Mike: Now I'm saying I agree with that or not. I just have a couple of observations. First of all, isn't what I just said, isn't that the overall purpose of the entire regulatory process? In other words, isn't that why we go through a pre- approval process for a class one exempt registration, or a 510(k), or de novo, or PMA. And further, isn't that exactly why we were supposed to, as part of our post- approval process once our product is on the market, keep an eye on our device, or for that matter, our drug while it's on the market? What is unique about this idea of regulatory science that we haven't been doing, or at least supposed to be doing for decades? That's point number one. The next point in this question of what is regulatory science, is there a such a thing as regulatory science? I've taught over the years in more than a dozen different regulatory science programs at the graduate level and unfortunately, the way a lot of people, certainly not everybody and certainly not me, but the way a lot of people approach regulation as you and I have talked about before Jon, and I think they approach quality like this as well, following the regulation like a recipe. Executing lines of code like a computer one after another, after another, without ever stopping and asking, does this recipe, does this code, does this process make sense? Now, to me, Jon, I don't know how we can argue that something is a science or a scientific process if we're just simply following steps like a recipe without thinking.

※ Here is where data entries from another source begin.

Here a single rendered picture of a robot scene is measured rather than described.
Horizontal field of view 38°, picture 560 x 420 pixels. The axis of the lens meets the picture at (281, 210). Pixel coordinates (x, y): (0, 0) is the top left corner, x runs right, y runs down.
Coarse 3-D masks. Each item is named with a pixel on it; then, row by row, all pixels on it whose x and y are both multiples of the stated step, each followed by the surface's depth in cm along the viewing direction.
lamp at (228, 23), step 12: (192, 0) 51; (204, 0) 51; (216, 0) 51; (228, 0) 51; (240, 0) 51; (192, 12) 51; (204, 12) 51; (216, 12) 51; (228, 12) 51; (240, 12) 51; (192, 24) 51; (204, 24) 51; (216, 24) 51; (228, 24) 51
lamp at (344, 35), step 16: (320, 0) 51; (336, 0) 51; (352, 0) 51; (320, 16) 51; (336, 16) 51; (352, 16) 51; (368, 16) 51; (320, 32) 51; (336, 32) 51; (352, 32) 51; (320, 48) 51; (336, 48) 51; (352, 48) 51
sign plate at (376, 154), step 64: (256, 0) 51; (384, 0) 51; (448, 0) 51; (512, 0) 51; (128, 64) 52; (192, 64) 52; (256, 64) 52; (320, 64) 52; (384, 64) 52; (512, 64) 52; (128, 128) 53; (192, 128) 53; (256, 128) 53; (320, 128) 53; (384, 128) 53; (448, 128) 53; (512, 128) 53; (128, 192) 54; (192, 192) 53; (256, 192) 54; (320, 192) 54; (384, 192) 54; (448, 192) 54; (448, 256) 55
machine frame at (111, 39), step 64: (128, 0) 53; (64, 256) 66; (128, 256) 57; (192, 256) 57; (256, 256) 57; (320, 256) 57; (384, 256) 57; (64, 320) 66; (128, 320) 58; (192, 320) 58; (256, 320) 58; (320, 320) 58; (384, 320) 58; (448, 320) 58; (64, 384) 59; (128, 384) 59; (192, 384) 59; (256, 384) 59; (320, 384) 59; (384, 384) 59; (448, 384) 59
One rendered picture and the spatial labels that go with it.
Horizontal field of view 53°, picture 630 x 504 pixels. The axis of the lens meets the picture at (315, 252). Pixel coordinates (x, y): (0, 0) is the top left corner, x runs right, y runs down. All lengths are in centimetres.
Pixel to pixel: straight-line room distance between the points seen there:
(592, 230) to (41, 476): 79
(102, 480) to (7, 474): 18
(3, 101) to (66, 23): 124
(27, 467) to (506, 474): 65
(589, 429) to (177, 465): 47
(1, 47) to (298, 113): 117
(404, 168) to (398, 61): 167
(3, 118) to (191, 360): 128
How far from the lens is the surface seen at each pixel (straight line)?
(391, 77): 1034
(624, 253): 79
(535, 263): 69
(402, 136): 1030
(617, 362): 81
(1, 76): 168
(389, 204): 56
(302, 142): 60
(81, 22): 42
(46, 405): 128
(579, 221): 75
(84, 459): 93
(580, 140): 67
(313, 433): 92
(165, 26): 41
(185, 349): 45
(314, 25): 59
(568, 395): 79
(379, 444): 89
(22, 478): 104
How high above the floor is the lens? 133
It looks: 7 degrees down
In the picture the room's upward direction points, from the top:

I don't know, is it just me Jon, or how do we connect those dots?
Jon: To me, when I hear science, I don't remember what grade it was in, but one of the first ideas that pops into my brain is the scientific method. I'm not going to regurgitate this verbatim or exactly. I'm probably going to leave some of the stages of the scientific method out, but yeah, you formulate a hypothesis and you conduct experiments to prove or disprove your hypothesis and then you iterate and you learn. To me, that's what science is. Right? So your point, this doesn't sound like science in many cases, this sounds like," Okay, which process is applicable." Okay. And then I'm going to, to your point, follow blindly and going through this checklist sort of mentality. Back to something I think you said earlier, the method by which I get to market from a regulatory perspective, for all intents and purposes, is sort of irrelevant. It's the vehicle by which the regulatory agency needs the information presented to them, but the science that I go through to get my product there, that methodology is irrespective of classification or that regulatory vehicle. In my opinion.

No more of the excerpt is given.